Wiegelied van de dood

‘Een Requiem zo zacht als mezelf’

door Piet De Volder, vr 14 jul 2023

Arnold bocklin tombstone 1880 v0 qulaxa3t7cr81

‘Een Requiem zo zacht als mezelf’, zo typeerde Gabriel Fauré zijn Messe de Requiem (1887-’90), opus 48. Het is zowel een van de populairste Requiems uit het repertoire als het meest gekoesterde werk van de Franse componist. Fauré krijgt het gezelschap van Debussy en Mozart, in dit openingsconcert in grote stijl met vocale solisten, Kinderkoor, Koor en het Symfonisch Orkest van OBV onder leiding van muziekdirecteur Alejo Pérez.
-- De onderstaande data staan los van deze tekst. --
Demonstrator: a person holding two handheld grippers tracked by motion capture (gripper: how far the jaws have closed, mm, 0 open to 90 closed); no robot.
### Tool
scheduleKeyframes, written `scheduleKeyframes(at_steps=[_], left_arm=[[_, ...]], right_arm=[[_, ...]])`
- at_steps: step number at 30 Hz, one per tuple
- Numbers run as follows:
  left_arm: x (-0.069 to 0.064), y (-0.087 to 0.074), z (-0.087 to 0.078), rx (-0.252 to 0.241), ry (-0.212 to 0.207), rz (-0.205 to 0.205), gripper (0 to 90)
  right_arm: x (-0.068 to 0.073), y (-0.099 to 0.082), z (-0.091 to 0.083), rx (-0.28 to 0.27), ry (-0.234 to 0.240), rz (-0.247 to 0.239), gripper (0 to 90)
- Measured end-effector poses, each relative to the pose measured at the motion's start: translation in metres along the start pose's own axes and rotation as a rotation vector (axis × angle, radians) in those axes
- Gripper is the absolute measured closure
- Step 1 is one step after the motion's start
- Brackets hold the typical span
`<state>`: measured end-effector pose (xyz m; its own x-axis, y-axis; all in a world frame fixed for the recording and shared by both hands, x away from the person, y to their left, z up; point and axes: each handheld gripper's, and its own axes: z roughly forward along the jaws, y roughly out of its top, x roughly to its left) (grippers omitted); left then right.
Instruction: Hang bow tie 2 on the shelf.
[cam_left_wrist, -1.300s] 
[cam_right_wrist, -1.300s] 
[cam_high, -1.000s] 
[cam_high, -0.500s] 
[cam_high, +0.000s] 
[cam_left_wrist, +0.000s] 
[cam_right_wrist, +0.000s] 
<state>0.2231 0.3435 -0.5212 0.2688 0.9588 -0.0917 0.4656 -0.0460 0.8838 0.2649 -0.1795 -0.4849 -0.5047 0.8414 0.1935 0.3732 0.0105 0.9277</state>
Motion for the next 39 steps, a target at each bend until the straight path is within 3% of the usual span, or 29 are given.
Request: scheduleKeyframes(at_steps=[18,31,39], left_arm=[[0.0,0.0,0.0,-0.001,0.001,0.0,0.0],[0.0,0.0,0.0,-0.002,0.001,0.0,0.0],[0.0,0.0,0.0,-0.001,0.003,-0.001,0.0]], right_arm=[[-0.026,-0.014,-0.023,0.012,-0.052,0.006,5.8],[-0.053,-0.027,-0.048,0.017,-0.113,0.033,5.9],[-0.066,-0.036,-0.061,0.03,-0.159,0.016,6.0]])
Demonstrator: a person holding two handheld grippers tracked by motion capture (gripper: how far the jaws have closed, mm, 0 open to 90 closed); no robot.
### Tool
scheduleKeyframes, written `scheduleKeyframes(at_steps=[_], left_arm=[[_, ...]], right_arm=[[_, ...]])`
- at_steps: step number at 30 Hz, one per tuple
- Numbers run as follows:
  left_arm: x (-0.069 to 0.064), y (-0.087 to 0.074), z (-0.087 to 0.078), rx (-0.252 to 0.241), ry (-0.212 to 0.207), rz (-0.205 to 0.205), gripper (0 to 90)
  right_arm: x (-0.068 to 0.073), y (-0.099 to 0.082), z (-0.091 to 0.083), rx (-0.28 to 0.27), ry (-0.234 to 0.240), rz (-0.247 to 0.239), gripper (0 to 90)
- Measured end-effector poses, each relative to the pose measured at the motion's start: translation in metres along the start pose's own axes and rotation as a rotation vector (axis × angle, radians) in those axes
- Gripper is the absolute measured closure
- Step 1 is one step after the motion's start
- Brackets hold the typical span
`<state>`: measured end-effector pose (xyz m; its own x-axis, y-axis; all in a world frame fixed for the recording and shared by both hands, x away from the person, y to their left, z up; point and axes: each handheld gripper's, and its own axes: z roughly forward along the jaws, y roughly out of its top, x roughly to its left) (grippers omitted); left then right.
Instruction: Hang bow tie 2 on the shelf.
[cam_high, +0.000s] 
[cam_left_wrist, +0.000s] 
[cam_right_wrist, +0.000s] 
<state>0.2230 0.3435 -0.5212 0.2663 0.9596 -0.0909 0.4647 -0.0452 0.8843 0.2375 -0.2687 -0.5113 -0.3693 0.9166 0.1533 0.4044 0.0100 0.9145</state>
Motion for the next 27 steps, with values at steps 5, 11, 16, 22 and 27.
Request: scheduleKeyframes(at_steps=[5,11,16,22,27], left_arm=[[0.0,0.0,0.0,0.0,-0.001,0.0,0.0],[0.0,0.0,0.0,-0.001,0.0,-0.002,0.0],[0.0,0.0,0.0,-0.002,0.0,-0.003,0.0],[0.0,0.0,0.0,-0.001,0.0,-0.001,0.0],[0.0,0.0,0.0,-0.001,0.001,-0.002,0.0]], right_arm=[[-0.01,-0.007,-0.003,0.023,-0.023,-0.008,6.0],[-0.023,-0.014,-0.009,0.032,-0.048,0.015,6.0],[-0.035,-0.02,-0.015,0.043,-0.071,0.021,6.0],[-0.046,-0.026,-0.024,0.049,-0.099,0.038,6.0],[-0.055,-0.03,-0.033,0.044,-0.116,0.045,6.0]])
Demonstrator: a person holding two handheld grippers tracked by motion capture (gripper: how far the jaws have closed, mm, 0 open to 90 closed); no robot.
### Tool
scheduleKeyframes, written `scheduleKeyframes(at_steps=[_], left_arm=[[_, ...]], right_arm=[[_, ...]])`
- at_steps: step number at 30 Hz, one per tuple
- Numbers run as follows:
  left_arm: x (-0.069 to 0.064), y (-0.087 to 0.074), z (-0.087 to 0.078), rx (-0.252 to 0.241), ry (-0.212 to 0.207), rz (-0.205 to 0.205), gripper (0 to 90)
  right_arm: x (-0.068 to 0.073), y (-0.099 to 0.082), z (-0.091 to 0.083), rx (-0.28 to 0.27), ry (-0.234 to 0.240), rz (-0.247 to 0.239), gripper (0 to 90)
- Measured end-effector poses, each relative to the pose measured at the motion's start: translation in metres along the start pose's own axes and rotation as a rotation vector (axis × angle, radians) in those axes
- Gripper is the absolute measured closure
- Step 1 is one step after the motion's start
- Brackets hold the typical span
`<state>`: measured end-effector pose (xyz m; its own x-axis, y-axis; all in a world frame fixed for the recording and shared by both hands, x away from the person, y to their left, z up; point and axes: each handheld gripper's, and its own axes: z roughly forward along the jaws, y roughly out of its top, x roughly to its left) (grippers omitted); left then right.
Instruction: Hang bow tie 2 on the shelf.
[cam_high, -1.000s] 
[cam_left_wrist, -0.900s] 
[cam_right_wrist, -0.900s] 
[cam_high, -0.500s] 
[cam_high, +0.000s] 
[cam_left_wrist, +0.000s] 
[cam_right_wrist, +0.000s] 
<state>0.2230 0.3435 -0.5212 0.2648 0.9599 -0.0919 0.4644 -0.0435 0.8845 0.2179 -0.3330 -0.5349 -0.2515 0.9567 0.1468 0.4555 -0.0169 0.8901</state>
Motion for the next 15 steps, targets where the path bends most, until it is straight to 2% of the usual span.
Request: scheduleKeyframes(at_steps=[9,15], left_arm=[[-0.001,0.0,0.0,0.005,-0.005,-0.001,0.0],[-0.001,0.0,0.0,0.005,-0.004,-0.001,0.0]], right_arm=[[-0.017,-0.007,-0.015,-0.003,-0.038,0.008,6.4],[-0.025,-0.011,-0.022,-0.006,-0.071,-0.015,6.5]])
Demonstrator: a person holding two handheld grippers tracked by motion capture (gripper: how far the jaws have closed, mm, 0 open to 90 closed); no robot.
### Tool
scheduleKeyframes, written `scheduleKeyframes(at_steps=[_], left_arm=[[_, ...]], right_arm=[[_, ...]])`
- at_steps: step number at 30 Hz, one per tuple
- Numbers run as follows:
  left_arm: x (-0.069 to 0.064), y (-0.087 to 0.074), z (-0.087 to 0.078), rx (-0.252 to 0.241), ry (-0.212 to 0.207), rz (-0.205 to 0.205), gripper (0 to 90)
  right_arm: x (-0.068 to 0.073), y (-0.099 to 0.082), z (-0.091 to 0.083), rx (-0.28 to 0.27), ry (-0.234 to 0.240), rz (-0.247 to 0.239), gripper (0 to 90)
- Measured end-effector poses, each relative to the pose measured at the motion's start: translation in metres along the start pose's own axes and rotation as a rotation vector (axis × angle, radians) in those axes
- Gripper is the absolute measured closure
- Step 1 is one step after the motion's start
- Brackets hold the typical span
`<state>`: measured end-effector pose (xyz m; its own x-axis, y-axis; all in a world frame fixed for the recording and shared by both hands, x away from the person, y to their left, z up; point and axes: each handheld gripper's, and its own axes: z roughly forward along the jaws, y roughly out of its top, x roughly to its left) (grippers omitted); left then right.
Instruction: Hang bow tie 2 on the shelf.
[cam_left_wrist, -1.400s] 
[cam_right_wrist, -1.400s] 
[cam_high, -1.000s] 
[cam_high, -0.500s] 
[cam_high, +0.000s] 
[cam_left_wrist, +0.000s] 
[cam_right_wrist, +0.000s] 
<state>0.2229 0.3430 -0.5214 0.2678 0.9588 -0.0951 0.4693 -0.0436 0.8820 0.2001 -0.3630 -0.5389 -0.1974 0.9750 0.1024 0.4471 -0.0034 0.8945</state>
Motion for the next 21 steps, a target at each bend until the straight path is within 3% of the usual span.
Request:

De populariteit van Faurés Requiem heeft veel te maken met het door en door menselijke en troostende karakter ervan. Het is religieuze muziek op mensenmaat. Fauré beschouwde de dood als ‘een gelukkiger bevrijding, een hunkering naar geluk in het hiernamaals, eerder dan een pijnlijke overgang’. Het zijn woorden uit een interview uit 1902 waarin de componist ook de omschrijving ‘wiegelied van de dood’ aanhaalde, die hij in zijn omgeving had opgevangen – een typering waarin hij zich helemaal kon vinden. Faurés Requiem omringt het heengaan niet met pathos maar voert ons binnen in een wereld van rust, licht en vrede. Opvallend daarbij is de afwezigheid van een Dies Irae, de dramatische evocatie van het Laatste Oordeel, die bij vele componisten uit de 19e eeuw aanleiding was voor grandioze, theatrale effecten maar die ook in het geheugen van menig muziekliefhebber gegrift staat in de gespierde versie van Mozarts Requiem. Alleen in het aangrijpende deel Libera me, met zijn prachtige bariton solo, herinnert Fauré ons kort aan de Dag des Oordeels. Een ingetogen werk kortom dat radicaal verschilt van de groots opgezette Requiems met opera-allures van voorgangers zoals Cherubini, Berlioz en Verdi.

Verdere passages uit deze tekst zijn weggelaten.